The spectral radius is not a norm. But it has an interesting relation to norms.

Theorem: For any matrix operator norm $\|\cdot\|$ we have

$$\rho(\mathbf{A})\le\|\mathbf{A}\|.$$

Proof: Recall that $\|\mathbf{A}\| = \max_{\|\vec{u}\|=1}\|\mathbf{A}\vec{u}\|$.
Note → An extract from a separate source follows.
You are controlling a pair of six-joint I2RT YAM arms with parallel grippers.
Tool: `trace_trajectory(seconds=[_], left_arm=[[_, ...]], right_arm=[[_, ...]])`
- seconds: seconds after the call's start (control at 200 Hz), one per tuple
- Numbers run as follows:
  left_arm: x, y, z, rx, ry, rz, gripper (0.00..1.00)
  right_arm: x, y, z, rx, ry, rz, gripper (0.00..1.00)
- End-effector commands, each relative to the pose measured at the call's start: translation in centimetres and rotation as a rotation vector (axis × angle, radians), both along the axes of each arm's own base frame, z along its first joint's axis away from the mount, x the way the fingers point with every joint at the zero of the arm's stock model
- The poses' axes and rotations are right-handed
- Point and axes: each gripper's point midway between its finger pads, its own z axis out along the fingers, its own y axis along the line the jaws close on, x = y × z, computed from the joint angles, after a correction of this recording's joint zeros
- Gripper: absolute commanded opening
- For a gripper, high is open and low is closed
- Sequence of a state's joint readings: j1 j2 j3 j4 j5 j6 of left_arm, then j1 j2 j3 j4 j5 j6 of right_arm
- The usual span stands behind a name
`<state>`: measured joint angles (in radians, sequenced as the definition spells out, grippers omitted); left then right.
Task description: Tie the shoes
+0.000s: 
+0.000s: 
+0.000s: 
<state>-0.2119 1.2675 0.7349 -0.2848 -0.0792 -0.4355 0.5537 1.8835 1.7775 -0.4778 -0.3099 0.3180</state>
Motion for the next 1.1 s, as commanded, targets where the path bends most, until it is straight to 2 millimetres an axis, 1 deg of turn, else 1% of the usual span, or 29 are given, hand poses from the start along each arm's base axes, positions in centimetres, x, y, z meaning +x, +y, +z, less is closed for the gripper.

Let $\vec{u}$ be a unit vector such that $\mathbf{A}\vec{u} = \lambda_{max}\vec{u}$ where $\rho(\mathbf{A}) = |\lambda_{max}|$.

Clearly

$$\rho(\mathbf{A}) = |\lambda_{max}| = \|\lambda_{max}\vec{u}\| = \|\mathbf{A}\vec{u}\|\le\|\mathbf{A}\|.$$

There is also an interesting result that for any $\epsilon>0$ and any **A** there is a matrix norm $\|\cdot\|$ such that 

$$\rho(\mathbf{A})\le \|\mathbf{A}\|\le\rho(\mathbf{A}) + \epsilon.$$

The spectral radius is thus the infimum of $\|\mathbf{A}\|$ over all matrix norms.

Proof (Horn & Johnson 5.6.10): Consider the Jordan decomposition

$$\mathbf{A} = \mathbf{SJS}^{-1}.$$

Define $\mathbf{D}_t = $diag$(t,t^2,\ldots,t^n)$ for $t>0$, and then define the matrix norm

$$\|\mathbf{A}\|:= \|\mathbf{D}_t\mathbf{S}^{-1}\mathbf{ASD}_t^{-1}\|_1$$

(This is a norm and is submultiplicative; therefore is a matrix norm.) Note that the matrix whose 1-norm we are taking is block-diagonal with blocks in the form

$$\left[\begin{array}{ccccc}\lambda&t^{-1}&0&\cdots&0\\0&\ddots&\ddots&\ddots&\vdots\\\vdots&\ddots&\ddots&\ddots&0\\\vdots&&\ddots&\ddots&t^{-1}\\0&\cdots&\cdots&0&\lambda\end{array}\right].$$
The max absolute column sum is $\rho(\mathbf{A})+t^{-1}$, so by taking $t^{-1}<\epsilon$ we can make $\|\mathbf{A}\|<\rho(\mathbf{A})+\epsilon$.